Update: So yeah, while this code works fine for small lists, it is entirely too inefficient for my original goal: finding all possible 5-letter combinations out of the 26-letter alphabet. To be honest, I’m feeling pretty discouraged that my solution doesn’t work, but I’m hoping the insight I seem to lack will come with more experience. I’d be lying if I didn’t acknowledge that it’s times like these that somewhere deep down I begin to question if I have what it takes for a career in programming. I’d love to talk to some more experienced programmers and hear their thoughts on the matter. Do all programmers have moments like this?

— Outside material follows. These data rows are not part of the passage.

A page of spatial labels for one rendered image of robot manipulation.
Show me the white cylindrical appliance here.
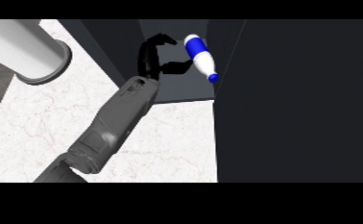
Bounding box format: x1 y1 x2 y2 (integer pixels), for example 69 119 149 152
0 18 74 87

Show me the dark grey cabinet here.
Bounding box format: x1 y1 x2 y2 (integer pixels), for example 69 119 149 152
57 18 248 104

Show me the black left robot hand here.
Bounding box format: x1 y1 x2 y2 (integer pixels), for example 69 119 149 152
136 33 196 82

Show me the blue and white water bottle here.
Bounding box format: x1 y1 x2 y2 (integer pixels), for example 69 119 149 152
181 34 220 85

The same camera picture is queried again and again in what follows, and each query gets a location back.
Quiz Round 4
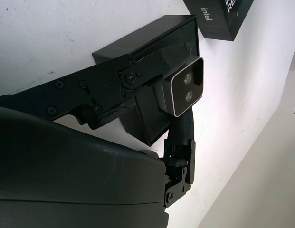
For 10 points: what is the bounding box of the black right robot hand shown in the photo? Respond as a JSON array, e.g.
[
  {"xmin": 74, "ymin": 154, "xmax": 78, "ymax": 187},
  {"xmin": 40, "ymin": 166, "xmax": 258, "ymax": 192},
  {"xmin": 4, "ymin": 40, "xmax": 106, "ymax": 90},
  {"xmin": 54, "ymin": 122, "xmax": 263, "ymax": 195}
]
[{"xmin": 0, "ymin": 46, "xmax": 196, "ymax": 228}]

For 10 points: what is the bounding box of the small silver depth camera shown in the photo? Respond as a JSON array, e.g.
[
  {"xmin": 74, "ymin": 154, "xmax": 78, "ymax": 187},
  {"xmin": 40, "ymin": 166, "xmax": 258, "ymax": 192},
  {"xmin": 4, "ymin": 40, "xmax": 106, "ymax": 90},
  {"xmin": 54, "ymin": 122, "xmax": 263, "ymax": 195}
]
[{"xmin": 161, "ymin": 56, "xmax": 205, "ymax": 117}]

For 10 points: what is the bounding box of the black RealSense box lid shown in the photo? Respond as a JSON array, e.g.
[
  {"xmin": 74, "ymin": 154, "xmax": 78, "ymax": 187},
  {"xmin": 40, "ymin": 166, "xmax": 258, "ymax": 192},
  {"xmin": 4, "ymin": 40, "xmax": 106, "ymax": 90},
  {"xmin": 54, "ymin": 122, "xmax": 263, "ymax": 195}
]
[{"xmin": 182, "ymin": 0, "xmax": 255, "ymax": 42}]

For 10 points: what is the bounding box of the black camera box base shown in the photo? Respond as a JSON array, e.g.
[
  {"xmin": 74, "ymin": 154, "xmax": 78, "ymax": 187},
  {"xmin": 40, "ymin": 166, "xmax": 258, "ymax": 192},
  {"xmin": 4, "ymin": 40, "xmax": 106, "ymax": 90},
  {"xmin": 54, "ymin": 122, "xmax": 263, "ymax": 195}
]
[{"xmin": 91, "ymin": 14, "xmax": 200, "ymax": 147}]

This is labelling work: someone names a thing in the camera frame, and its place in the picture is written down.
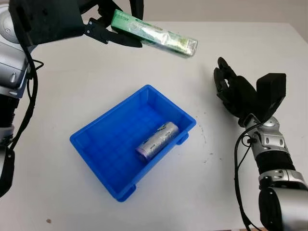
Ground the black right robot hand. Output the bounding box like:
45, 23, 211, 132
212, 57, 258, 120

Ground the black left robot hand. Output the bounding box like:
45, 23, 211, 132
81, 0, 145, 49

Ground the green toothpaste box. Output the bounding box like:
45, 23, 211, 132
110, 9, 199, 59

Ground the silver can with purple cap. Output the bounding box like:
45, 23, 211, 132
135, 121, 180, 162

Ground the blue plastic tray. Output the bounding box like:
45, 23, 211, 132
69, 84, 197, 204

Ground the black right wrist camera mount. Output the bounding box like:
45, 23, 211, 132
255, 73, 287, 126

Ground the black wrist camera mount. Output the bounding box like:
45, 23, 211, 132
9, 0, 84, 47
255, 73, 287, 126

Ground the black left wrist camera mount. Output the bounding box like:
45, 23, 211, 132
9, 0, 84, 47

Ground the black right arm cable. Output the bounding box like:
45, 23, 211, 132
234, 132, 256, 231

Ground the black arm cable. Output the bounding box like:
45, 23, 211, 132
234, 132, 256, 231
6, 40, 45, 151

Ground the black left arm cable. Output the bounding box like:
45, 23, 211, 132
6, 40, 45, 151

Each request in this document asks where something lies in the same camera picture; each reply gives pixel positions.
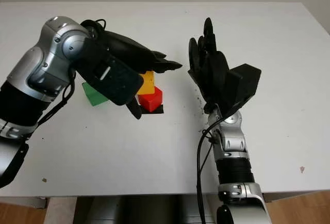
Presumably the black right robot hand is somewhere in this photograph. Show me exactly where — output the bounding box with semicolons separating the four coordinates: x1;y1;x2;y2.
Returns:
187;17;232;114

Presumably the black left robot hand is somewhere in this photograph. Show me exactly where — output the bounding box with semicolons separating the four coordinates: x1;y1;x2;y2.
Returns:
81;19;184;120

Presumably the yellow wooden block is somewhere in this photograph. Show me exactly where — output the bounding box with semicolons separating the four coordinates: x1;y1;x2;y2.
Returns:
136;71;156;95

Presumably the red wooden block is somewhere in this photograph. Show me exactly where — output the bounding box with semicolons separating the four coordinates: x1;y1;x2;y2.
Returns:
138;87;163;113

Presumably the green wooden block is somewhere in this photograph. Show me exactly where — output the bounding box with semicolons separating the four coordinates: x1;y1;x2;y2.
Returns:
81;81;109;107

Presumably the black tape strip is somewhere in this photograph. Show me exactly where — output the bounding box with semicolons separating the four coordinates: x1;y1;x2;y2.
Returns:
140;105;165;115

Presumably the dark grey robot torso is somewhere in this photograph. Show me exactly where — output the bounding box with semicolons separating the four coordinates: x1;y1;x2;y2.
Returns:
73;195;207;224

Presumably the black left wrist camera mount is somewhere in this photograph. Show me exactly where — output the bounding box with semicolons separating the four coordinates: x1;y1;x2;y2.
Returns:
76;38;145;106

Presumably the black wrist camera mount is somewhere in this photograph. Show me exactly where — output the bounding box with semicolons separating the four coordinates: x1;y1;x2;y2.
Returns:
226;63;262;116
76;38;145;106

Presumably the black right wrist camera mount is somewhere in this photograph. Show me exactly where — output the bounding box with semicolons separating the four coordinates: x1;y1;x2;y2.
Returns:
226;63;262;116

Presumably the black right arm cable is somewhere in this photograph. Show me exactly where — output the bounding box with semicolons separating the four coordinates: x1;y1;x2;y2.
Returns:
196;113;224;224

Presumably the grey metal table bracket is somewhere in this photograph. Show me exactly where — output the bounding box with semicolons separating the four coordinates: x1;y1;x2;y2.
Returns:
0;196;48;209

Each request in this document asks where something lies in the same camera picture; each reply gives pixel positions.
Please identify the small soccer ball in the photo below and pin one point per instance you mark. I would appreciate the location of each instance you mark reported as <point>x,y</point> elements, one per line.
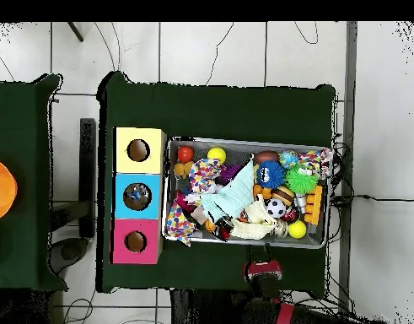
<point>275,208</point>

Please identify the globe print ball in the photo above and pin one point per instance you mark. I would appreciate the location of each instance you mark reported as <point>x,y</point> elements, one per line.
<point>289,159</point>

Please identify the orange bowl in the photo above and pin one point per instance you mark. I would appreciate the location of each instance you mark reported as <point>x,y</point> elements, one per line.
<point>1,189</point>

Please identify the mint green cloth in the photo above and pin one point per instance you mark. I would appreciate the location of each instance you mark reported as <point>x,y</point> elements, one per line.
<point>233,195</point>

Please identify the wooden three-hole box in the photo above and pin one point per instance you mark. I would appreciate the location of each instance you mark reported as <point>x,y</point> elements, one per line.
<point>152,162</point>

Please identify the green spiky ball with eyes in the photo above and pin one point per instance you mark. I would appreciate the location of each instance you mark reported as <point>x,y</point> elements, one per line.
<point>301,180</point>

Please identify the yellow ball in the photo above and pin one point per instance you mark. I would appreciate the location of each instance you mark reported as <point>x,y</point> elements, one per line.
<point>297,229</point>
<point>216,155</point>

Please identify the crushed soda can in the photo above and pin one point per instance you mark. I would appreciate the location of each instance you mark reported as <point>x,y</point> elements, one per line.
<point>223,229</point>

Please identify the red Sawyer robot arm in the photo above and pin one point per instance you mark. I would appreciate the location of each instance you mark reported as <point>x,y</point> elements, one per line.
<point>265,287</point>

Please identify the orange ladder-shaped block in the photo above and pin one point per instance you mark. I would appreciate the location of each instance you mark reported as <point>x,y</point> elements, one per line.
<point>315,209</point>

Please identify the blue spiky ball with eyes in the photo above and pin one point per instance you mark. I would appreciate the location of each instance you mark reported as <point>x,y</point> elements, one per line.
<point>270,174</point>

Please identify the crushed clear plastic bottle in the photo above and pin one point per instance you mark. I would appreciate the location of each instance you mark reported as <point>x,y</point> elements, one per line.
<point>137,195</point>

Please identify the cream waffle cloth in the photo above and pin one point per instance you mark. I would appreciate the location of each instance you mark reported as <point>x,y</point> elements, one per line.
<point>253,229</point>

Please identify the red orange ball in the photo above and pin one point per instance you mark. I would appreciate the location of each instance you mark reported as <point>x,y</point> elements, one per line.
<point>185,154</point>

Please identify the black panel stand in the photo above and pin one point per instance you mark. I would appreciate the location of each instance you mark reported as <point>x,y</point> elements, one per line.
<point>87,175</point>

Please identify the dark green side tablecloth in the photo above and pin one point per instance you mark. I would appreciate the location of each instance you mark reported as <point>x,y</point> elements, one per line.
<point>21,135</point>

def find_least(file='words.txt'):
alphabet ='a b c d e f g h i j k l m n o p q r s t u v w x y z'.split(' ')
combos = combinations(5, alphabet)
max = 0
max_combo = None
for combo in combos:
matches = filter_words(file, combo)
if matches > max:
max = matches
max_combo = combo
return (max, max_combo)
def filter_words(file, forbidden):
fin = open(file)
matches = 0
for line in fin:
word = line.strip()
if avoids(word, forbidden):
matches += 1
return matches
Update 2: I tried the same brute force method for testing all the possibilities by calculating the various combinations using itertools.combinations instead of my own function and the process still seemed to eat up all of my system resources, so that leads me to believe the bottleneck is likely my entire approach, not just the way in which I coded my combinations function. I’ve decided to put this problem aside for now and move on to something else.
Scaffolding
Just ran across this line in Think Python: How to Think Like a Computer Scientist:
The print statements we wrote are useful for debugging, but once you get the function working, you should remove them. Code like that is called scaffolding because it is helpful for building the program but is not part of the final product.
That is a brilliant name for temporary code used for debugging. Why have I never heard this term before?